At the end of each year I do a massive clean out. I mean massive! It starts in December and pretty much takes me the whole month! I do it very slowly, strategically and make sure it doesn't overwhelm me. The list is extensive as I literally go through each room, each cupboard and throw out anything that has not been used or no longer serves me. I've done this way before the amazing Marie Condo, but I do love that woman!
This year, when I got to cleaning out my office (and wow this year that was a lot more emotional than any other year before) I stumbled across old diaries, payslips from the year 2000 (what!), all types of train tickets, movie tickets, toys etc. I thought I had thrown all this out, but clearly I was still holding onto some childhood/teenage years. What struck me the most were the themes in all the writing I kept. When I read them, I was a little sad to see that they were not all that nice. A lot of them spoke about pain of moving countries, feeling lost, people that had hurt me, events that left me bruised. But why was I keeping these for all these years? And then it dawned on me!! I WAS an emotional hoarder! I say "was" very intentionally because I no longer choose to hang onto the scars of the past..
I had purposely kept items, writings and belongings that reminded me of pain. It's like I needed the reminder so I never ever let those things happen again. Little did I know that I didn't need the extra help! Our brains love storing any danger related stories already!

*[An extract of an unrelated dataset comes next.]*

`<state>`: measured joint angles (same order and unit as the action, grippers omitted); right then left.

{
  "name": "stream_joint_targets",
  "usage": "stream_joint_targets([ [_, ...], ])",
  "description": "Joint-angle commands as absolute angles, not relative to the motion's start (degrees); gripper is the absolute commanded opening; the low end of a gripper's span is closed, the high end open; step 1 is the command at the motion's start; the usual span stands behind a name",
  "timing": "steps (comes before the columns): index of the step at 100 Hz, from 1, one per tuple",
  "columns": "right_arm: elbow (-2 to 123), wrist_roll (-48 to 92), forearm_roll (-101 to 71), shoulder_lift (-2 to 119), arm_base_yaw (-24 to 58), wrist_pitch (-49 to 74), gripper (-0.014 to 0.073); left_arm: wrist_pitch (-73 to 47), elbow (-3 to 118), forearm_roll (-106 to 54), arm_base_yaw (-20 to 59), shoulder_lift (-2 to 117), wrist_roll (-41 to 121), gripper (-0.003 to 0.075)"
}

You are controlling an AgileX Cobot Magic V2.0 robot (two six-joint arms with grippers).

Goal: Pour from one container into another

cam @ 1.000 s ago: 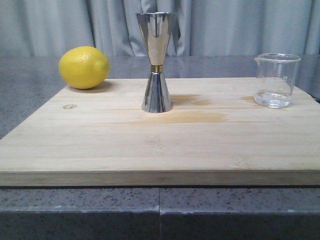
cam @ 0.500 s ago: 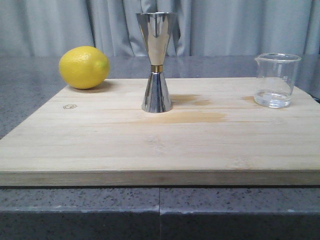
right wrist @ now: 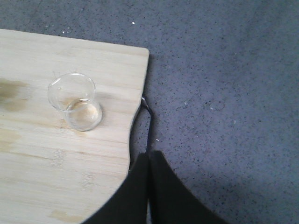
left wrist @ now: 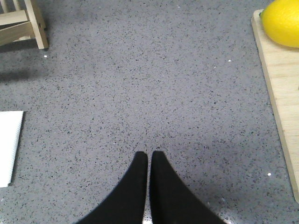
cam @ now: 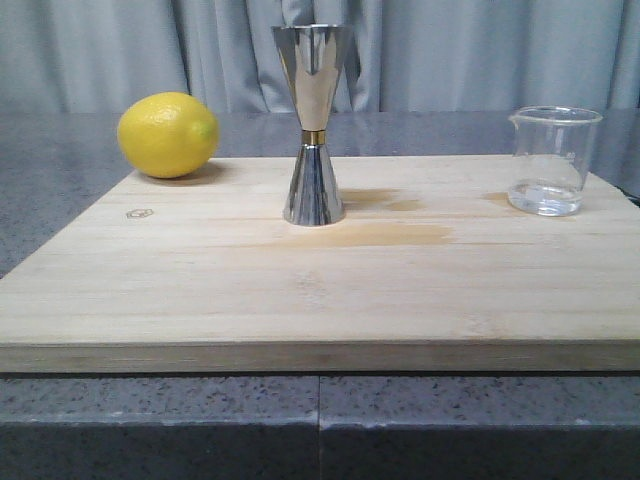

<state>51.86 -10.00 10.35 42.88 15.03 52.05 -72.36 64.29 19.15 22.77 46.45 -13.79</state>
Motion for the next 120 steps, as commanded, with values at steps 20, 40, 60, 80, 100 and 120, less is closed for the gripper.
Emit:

I can see the complete logic in this emotional hoarding though. Who wants to go through the same pain again? But guess what; contrary to the saying, my kind of history; very rarely repeats itself. Having that past on repeat has done nothing but taken away my energy to actually enjoy all the good times. And let me tell you; 1992 was a long time ago and still no sign of its return! I think it's
safe to say we're done! So I decided to let go. I threw it all out and with that I released what was never mine to hold onto so tightly. And then I found this:
I drew this in 1989 when I was just 4 years old. The theme we were given to draw was "love". Now there is a piece of history that was worth replaying in my subconscious and bringing to life. Just as I did when I was 4 years old, I will continue to focus on this kind of love that is now part of my every day.